The inbreeding parameter, \(F\), is estimated on a data.frame object that has at least one column of data of type locus using the wrapper function `genetic_diversity()`

and passing it the `mode="Fis"`

option—the ‘is’ subscript here is because there are additional \(F\) statistics that may be calculated for different groups of individuals which will be covered in the section on genetic structure. The parameter \(F\) is estimated for each locus and the results are given in a data.frame.
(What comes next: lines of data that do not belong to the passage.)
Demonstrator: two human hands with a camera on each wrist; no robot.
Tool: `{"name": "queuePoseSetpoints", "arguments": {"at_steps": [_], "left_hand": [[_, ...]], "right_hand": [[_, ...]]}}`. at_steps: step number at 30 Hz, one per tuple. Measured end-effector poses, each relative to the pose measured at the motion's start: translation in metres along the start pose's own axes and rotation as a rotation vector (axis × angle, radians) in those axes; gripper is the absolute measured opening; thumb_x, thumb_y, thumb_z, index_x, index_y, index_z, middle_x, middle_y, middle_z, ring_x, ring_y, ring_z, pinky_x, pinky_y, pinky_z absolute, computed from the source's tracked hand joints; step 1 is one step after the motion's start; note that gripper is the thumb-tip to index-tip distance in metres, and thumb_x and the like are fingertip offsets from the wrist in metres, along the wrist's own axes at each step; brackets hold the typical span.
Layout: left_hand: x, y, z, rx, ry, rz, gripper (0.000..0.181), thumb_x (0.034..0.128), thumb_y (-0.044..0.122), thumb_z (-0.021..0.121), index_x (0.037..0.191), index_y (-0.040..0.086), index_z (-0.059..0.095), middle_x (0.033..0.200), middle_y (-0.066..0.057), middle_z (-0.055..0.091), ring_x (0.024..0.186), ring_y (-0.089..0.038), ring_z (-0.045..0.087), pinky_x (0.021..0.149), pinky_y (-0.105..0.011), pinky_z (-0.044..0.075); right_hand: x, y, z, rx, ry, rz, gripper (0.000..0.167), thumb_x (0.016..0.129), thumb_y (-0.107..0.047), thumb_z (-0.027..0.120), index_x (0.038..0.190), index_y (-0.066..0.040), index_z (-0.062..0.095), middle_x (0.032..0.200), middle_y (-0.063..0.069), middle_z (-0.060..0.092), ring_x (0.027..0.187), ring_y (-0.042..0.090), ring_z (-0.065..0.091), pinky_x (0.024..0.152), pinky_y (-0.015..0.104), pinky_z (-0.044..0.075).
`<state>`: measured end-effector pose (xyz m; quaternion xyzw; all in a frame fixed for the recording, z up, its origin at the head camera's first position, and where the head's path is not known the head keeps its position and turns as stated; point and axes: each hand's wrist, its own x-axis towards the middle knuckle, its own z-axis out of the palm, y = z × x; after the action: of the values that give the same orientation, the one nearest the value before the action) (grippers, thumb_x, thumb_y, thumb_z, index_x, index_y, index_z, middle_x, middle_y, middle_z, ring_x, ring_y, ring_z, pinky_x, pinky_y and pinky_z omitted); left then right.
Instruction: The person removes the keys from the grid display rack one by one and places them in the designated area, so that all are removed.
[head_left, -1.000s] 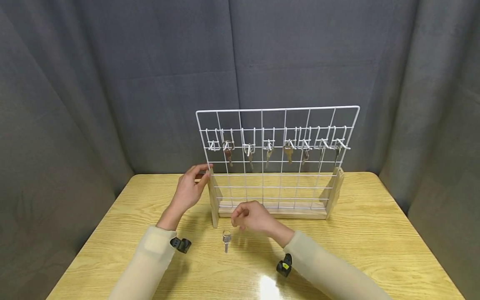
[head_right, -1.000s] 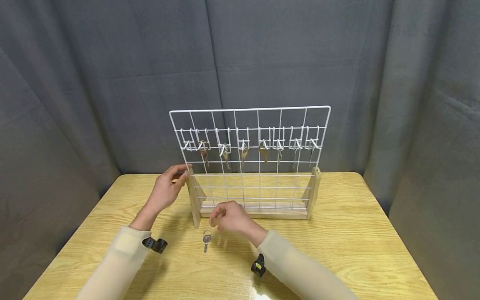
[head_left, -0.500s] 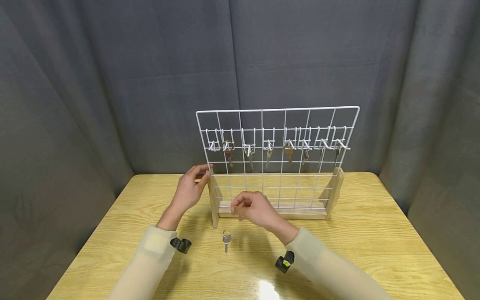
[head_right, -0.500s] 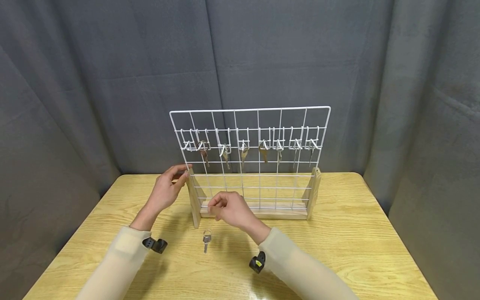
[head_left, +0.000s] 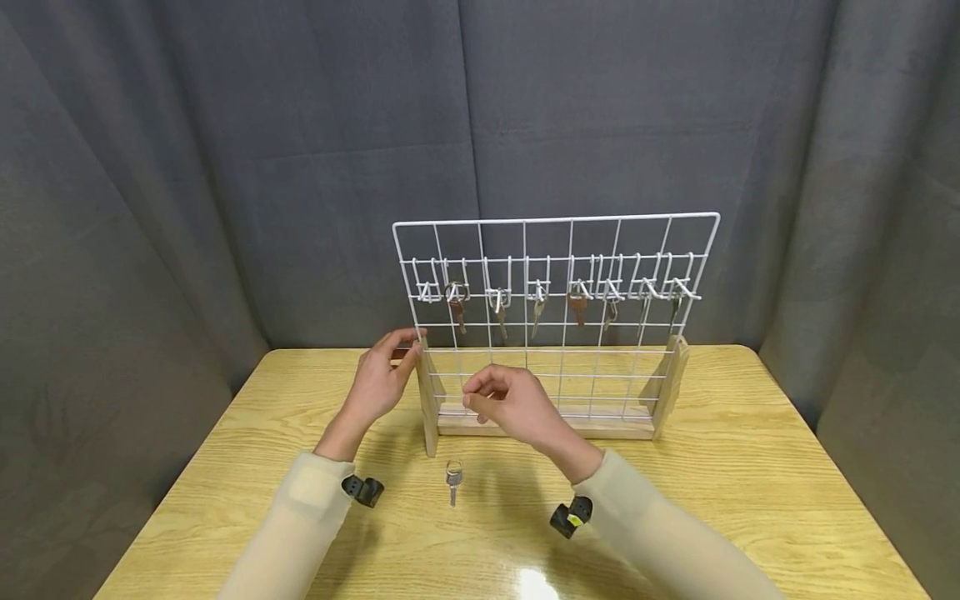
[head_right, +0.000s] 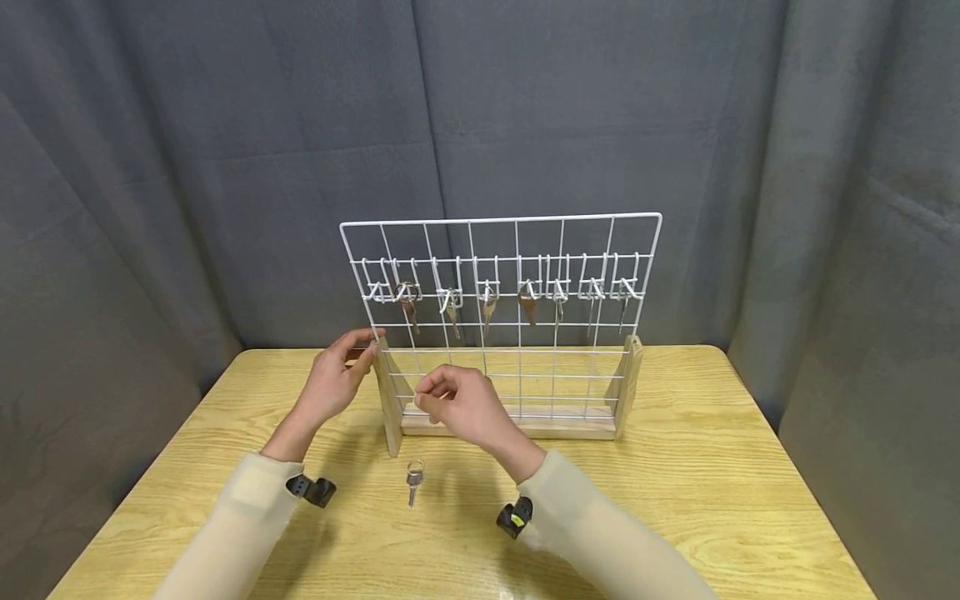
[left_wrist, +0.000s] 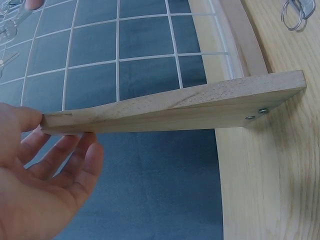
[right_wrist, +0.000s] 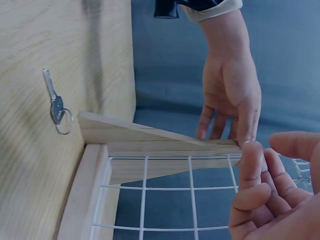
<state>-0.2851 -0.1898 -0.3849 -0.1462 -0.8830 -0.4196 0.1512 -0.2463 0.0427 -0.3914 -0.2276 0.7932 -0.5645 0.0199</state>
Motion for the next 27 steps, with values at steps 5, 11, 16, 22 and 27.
{"name": "queuePoseSetpoints", "arguments": {"at_steps": [5, 11, 16, 22, 27], "left_hand": [[0.001, 0.0, 0.0, 0.004, 0.007, 0.013, 0.033, 0.1058, 0.025, 0.051, 0.132, 0.008, 0.06, 0.131, -0.016, 0.063, 0.113, -0.034, 0.067, 0.094, -0.051, 0.055], [0.002, -0.001, 0.001, 0.021, 0.023, 0.022, 0.033, 0.1068, 0.026, 0.048, 0.13, 0.006, 0.061, 0.127, -0.016, 0.065, 0.112, -0.033, 0.066, 0.093, -0.051, 0.055], [0.004, 0.0, 0.001, 0.013, 0.029, 0.016, 0.031, 0.1068, 0.024, 0.048, 0.129, 0.007, 0.062, 0.127, -0.015, 0.065, 0.113, -0.033, 0.066, 0.093, -0.05, 0.055], [0.003, 0.0, 0.002, 0.018, 0.026, 0.013, 0.032, 0.1069, 0.024, 0.048, 0.13, 0.009, 0.062, 0.127, -0.015, 0.065, 0.113, -0.033, 0.066, 0.094, -0.05, 0.055], [0.002, 0.0, 0.003, 0.016, 0.029, 0.011, 0.031, 0.1066, 0.025, 0.049, 0.13, 0.011, 0.063, 0.127, -0.015, 0.065, 0.111, -0.033, 0.067, 0.093, -0.05, 0.056]], "right_hand": [[0.003, -0.005, -0.003, -0.009, 0.028, -0.022, 0.012, 0.093, -0.016, 0.07, 0.103, -0.009, 0.072, 0.092, 0.01, 0.073, 0.067, 0.02, 0.067, 0.064, 0.034, 0.056], [0.005, -0.012, -0.006, 0.009, 0.06, -0.047, 0.015, 0.093, -0.016, 0.071, 0.105, -0.008, 0.072, 0.095, 0.011, 0.073, 0.07, 0.027, 0.068, 0.066, 0.032, 0.054], [0.006, -0.019, -0.009, 0.018, 0.085, -0.06, 0.013, 0.094, -0.016, 0.07, 0.106, -0.01, 0.071, 0.097, 0.012, 0.073, 0.073, 0.033, 0.069, 0.068, 0.034, 0.055], [0.009, -0.024, -0.01, 0.036, 0.115, -0.069, 0.012, 0.094, -0.015, 0.069, 0.105, -0.011, 0.071, 0.099, 0.013, 0.075, 0.071, 0.032, 0.068, 0.067, 0.038, 0.057], [0.012, -0.027, -0.01, 0.04, 0.156, -0.085, 0.011, 0.094, -0.016, 0.069, 0.104, -0.014, 0.072, 0.098, 0.01, 0.075, 0.07, 0.032, 0.068, 0.064, 0.033, 0.056]]}}
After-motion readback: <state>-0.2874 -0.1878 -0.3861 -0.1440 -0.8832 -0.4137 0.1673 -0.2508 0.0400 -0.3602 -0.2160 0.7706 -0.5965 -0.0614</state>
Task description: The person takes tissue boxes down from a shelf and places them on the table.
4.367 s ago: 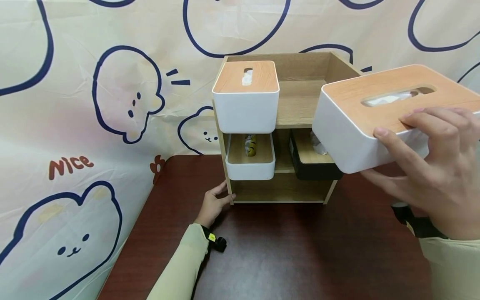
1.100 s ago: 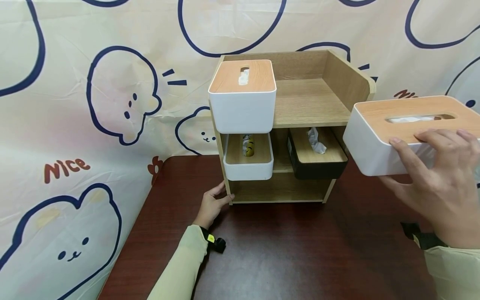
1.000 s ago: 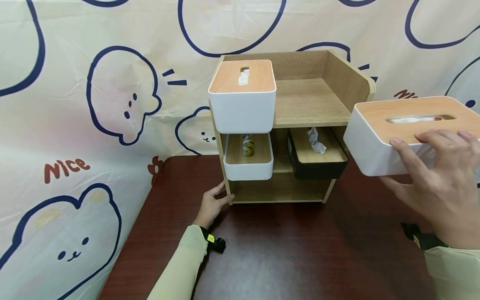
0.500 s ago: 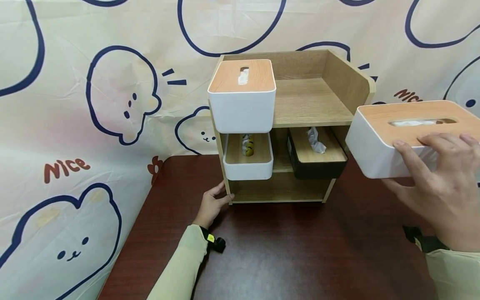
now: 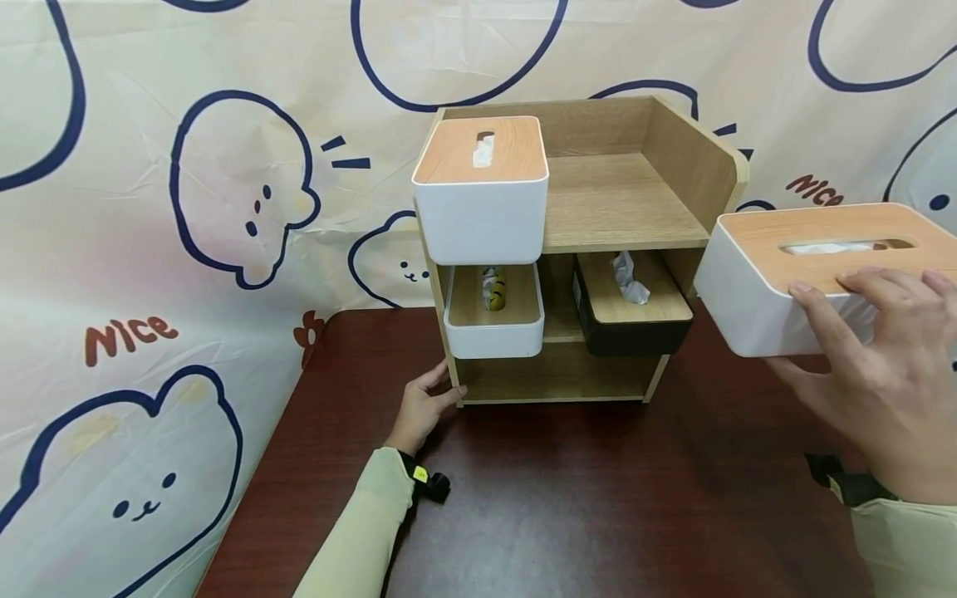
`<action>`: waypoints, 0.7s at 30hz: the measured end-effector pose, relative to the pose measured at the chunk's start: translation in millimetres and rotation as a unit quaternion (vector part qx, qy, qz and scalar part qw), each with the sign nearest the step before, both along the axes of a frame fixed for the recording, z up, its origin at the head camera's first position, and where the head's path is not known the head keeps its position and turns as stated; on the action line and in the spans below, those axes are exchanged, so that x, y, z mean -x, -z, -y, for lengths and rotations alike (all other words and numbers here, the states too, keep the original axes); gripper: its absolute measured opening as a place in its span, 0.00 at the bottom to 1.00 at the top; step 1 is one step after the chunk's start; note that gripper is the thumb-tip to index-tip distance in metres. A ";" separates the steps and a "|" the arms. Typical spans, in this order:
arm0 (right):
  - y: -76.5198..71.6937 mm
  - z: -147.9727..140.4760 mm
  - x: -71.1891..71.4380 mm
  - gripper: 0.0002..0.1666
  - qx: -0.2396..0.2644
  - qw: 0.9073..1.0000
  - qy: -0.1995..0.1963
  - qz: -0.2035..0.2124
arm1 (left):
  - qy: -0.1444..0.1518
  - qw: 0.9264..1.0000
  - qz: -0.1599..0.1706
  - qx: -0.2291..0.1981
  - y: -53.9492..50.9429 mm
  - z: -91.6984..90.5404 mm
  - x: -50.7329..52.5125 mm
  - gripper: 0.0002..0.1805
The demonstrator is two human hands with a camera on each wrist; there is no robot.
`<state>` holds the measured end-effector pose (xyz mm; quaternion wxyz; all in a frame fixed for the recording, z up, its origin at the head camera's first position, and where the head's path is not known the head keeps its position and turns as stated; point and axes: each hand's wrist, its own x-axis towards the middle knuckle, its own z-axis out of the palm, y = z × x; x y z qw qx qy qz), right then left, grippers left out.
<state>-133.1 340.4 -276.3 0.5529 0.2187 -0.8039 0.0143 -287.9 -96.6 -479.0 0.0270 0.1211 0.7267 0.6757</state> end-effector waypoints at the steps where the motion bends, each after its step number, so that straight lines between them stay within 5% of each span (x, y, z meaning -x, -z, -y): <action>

`genetic_diversity(pop,mode="Fis")`

```
## Locus Fis
## 1 Locus1 0
```

I am going to simulate 10 replicate runs of selfing, each starting with this very population. During each replicate, each individual will produce one and only one offspring through selfing using the function `mate()`

and iterated across generations as in the expectation. The parameter F will be recorded after all replications are finished plot against time.

```
df$Category = "Expectations"
for( rep in 0:9 ) {
data <- pop
F <- rep(0, length(T) )
for(t in T){
# estimate F
F[(t+1)] <- genetic_diversity(data,mode="Fis")$Fis[1]
# self all adults to make offspring
data <- mate( data, data, N=1 )
}
df.rep <- data.frame( T, F, Category=paste("Replicate",rep))
df <- rbind( df, df.rep )
}
```

The variance around expectation is moderate shows that even if all expectations are met, real data is a bit messy—perhaps expectations are more of what you’d call ‘guidelines’ than strict rules.